_Work task_
Your reply should consist solely of the lines from the one containing "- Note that" through the end of the data, restated word for word.

##########

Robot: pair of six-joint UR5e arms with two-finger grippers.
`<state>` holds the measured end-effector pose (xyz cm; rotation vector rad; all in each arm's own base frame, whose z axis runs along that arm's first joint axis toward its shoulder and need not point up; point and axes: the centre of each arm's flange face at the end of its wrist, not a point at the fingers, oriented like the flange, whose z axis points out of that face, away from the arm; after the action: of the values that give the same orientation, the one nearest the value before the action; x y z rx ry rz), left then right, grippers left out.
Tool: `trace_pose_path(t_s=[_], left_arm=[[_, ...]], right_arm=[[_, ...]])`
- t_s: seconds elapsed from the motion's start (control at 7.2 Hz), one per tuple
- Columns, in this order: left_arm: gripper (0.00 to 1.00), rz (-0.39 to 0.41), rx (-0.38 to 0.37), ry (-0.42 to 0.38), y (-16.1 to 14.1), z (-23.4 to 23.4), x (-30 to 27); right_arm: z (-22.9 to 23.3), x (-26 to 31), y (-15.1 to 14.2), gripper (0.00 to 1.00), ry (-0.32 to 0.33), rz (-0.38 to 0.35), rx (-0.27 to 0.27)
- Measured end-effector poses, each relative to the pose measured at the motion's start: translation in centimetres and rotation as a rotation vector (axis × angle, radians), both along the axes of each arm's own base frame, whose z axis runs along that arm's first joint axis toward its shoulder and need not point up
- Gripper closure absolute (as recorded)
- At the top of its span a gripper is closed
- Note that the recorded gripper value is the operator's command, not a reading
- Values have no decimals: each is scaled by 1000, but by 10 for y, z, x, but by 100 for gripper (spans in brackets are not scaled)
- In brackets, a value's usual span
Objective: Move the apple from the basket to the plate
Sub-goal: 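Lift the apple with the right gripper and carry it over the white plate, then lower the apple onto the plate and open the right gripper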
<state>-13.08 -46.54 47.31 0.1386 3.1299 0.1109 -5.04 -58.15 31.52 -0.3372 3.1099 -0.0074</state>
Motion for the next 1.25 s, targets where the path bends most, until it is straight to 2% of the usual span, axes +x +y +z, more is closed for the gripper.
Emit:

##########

_Reply to the exercise_
- Note that the recorded gripper value is the operator's command, not a reading
- Values have no decimals: each is scaled by 1000, but by 10 for y, z, x, but by 100 for gripper (spans in brackets are not scaled)
- In brackets, a value's usual span
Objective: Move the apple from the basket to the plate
Sub-goal: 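Lift the apple with the right gripper and carry it over the white plate, then lower the apple onto the plate and open the right gripper
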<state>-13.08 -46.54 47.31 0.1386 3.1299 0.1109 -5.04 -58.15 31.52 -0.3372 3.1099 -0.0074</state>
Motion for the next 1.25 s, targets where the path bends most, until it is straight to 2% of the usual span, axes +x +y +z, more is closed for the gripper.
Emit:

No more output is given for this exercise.